Smart I-V curve diagnosis
“Smart I-V Curve Diagnosis has proved to be extremely effective when implemented at the Huaneng Dongfang Power Plant,” says Zhang. The scanning for PV string faults of a 12.9 MW PV plant with 1,920 PV strings can be completed within four minutes – covering issues such as hot spots, cracks, and diode short circuits –to enable precise onsite troubleshooting. The detection can be performed online, and a detection report is automatically generated when faults are detected. “The O&M that once required months to complete, can now be fulfilled within mere minutes,” says Zhang.
In 2019, the Smart I-V Curve Diagnosis was upgraded to version 3.0, and all PV strings for a 100 MW PV plant can now be detected within 15 minutes. Additionally, AI and machine learning technologies were integrated to incorporate the experience of Smart I-V Curve Diagnosis and optimize the fault models.

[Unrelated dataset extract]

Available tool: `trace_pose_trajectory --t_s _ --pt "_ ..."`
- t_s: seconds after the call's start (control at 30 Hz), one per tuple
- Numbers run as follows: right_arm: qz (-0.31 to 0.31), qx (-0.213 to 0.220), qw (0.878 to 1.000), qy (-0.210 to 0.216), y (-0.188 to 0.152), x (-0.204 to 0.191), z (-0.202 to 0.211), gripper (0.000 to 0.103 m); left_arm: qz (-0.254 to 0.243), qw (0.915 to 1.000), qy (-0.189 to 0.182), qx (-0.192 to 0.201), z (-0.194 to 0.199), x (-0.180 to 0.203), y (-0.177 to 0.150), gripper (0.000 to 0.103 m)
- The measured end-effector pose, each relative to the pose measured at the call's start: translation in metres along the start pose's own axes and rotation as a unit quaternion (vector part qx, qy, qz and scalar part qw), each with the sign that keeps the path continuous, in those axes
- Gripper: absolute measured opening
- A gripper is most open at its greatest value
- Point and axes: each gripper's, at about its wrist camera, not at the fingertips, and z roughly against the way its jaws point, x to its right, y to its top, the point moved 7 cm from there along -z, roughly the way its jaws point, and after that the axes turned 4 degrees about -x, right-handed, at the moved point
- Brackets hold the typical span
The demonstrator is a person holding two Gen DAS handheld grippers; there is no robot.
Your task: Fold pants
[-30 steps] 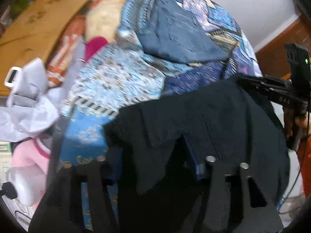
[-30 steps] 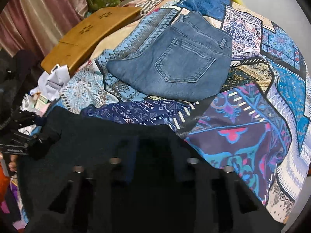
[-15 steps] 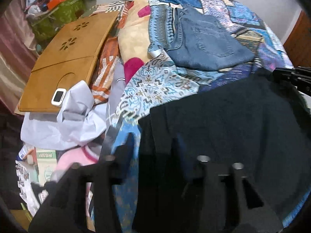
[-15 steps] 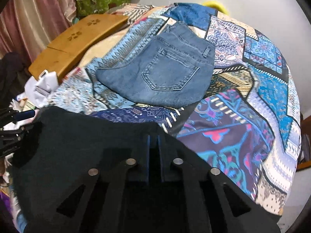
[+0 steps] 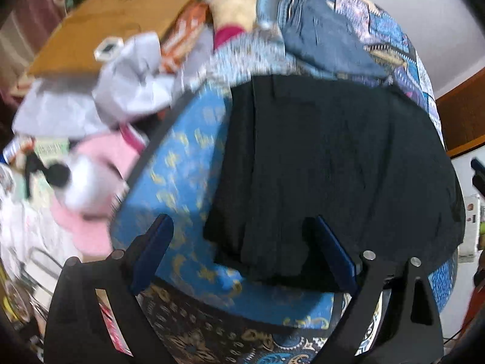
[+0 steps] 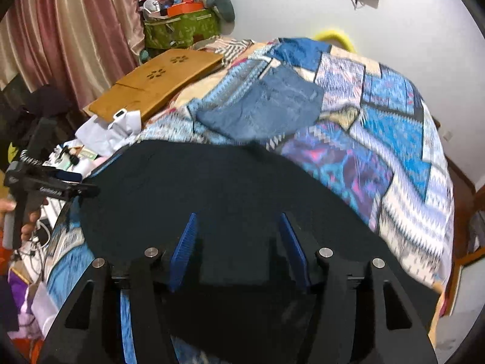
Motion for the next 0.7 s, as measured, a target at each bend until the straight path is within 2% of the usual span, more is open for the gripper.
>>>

After the conclusion of the project, Huaneng has continued working with Huawei on additional smart PV projects, with a total scale in excess of 1 GW. More than 80% of the projects in the FusionSolar Management System. In August 2019, Huaneng Group and Huawei signed a strategic cooperation agreement, for the establishment of a long-term partnership to promote the further integration of digital information and AI technologies in PV plants, and facilitate further technological progress for benchmark PV plant construction in the grid parity era.